The California Institute of Technology, a private institution with just 2,200 students, takes the No. 1 slot again this year in the 10th annual
World University Rankings, put out by Times Higher Education, a London magazine that tracks the higher ed market. Two years ago Cal Tech bumped Harvard out of first place. Last year Harvard slipped down three slots, to No. 4, behind the University of Oxford in the U.K. and Stanford, which tied for second place. But this year Harvard is back in the No. 2 slot, tied with Oxford. Stanford slipped to fourth place in the magazine's list of 400 schools.
Unlike Forbes' ranking, which measures only U.S. schools, or the much-read U.S. News & World Report lists of U.S. and international institutions, the magazine does not consider measures like entry requirements, graduation rates, professor ratings by students or alumni salaries post-graduation. Instead its methodology emphasizes global scholarship and reputation.

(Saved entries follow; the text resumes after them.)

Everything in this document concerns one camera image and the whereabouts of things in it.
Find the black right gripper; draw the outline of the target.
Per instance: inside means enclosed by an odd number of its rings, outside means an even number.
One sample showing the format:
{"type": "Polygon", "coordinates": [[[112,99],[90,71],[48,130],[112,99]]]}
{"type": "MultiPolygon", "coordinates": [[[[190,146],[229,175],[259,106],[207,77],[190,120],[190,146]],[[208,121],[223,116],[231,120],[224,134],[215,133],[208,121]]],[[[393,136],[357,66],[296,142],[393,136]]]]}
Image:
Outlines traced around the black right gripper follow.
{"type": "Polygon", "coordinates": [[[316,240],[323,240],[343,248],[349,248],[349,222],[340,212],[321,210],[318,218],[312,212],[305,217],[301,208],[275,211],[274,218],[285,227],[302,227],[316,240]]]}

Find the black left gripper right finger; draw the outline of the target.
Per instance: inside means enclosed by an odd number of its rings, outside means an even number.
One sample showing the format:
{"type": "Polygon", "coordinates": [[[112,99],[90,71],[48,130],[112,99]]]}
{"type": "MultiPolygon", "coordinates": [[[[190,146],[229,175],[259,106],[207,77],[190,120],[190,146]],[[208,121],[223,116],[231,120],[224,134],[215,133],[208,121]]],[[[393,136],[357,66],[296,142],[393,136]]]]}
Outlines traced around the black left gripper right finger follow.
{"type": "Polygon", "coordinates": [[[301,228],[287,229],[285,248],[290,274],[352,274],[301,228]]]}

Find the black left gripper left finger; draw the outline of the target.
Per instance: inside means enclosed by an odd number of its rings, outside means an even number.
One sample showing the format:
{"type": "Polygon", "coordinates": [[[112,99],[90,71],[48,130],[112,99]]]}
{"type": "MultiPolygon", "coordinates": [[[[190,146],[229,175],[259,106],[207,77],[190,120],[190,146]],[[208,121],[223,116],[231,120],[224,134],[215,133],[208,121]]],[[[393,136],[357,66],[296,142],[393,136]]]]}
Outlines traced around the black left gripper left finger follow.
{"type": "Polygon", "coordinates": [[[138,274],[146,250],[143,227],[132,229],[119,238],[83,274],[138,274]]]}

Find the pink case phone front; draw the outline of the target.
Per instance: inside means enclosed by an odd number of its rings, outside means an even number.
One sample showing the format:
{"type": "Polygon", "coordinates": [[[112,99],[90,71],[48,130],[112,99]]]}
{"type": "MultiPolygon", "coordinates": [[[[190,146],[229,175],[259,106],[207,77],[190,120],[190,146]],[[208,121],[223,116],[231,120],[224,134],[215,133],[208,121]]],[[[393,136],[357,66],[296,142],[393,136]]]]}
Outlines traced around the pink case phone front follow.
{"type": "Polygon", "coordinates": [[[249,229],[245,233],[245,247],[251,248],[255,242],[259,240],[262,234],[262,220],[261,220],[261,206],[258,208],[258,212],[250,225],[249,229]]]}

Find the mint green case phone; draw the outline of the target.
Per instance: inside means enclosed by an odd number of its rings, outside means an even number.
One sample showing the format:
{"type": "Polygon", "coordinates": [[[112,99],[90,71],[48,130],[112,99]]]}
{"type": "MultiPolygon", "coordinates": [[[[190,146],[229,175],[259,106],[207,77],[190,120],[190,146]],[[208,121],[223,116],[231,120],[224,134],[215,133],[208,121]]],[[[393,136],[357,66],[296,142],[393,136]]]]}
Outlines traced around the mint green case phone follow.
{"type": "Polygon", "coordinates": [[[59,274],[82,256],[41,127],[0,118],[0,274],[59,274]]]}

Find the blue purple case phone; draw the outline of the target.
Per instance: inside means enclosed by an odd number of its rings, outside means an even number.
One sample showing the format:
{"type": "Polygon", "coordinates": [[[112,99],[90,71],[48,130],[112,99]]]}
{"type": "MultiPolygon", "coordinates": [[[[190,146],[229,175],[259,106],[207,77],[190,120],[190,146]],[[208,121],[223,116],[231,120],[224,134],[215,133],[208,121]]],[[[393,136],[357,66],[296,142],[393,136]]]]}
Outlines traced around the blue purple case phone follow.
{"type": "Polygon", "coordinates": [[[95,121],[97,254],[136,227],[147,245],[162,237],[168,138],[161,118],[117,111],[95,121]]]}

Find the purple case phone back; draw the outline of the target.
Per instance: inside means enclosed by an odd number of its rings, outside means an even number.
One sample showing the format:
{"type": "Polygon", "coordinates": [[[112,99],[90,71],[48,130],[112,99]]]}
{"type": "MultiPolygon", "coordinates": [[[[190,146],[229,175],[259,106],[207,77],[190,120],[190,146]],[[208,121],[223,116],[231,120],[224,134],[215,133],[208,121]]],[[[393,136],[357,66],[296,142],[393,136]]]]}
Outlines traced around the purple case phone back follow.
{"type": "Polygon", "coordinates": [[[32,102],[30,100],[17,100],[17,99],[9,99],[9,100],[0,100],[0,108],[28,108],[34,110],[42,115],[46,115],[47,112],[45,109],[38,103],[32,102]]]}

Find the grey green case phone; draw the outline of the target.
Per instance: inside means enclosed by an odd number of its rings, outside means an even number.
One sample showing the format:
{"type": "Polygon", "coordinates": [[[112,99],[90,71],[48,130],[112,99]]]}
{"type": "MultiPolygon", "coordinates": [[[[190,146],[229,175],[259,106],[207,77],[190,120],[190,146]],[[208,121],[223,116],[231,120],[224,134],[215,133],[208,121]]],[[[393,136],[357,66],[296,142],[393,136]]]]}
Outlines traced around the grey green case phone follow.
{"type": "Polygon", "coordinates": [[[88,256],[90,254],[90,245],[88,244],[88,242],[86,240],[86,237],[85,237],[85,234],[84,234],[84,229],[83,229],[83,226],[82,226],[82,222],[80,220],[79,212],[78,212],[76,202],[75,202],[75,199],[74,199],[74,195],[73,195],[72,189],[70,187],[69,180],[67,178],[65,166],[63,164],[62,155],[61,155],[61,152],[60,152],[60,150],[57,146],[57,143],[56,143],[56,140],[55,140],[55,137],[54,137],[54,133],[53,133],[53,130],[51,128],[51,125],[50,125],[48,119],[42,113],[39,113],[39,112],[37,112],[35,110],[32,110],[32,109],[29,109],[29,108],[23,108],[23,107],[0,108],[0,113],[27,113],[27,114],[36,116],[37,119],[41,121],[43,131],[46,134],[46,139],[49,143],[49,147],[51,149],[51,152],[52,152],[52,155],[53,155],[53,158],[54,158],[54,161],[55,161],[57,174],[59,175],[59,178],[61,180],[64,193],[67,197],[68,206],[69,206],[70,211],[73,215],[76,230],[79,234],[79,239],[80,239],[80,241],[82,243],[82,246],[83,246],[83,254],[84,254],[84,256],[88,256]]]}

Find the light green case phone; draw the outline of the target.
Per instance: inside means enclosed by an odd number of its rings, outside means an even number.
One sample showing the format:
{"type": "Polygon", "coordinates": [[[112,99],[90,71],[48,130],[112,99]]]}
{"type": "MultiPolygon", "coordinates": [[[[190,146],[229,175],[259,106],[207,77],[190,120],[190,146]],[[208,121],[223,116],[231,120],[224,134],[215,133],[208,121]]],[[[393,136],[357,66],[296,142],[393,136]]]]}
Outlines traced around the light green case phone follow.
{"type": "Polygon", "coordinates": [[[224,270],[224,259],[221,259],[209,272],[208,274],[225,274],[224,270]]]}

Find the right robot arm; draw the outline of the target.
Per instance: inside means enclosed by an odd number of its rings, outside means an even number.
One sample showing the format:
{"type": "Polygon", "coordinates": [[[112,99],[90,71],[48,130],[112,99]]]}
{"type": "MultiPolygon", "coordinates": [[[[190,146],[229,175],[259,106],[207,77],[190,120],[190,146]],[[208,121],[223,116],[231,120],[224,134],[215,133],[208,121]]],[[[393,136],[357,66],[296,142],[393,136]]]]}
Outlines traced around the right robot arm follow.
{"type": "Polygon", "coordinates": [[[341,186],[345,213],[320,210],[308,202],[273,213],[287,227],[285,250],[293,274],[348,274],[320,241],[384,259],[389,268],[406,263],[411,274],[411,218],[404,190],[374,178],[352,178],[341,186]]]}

"We put the heaviest weight on research and innovation, research productivity and research excellence," explains Times Higher Education rankings editor Phil Baty. "Our list is really about producing new ideas, about innovating, about attracting skills and talented people into a country. It's also about bringing business money into the higher education center."
To compile its ranking, the magazine looked at 13 "performance indicators" to evaluate whether schools are achieving their core missions of teaching, research, knowledge transfer and "international outlook."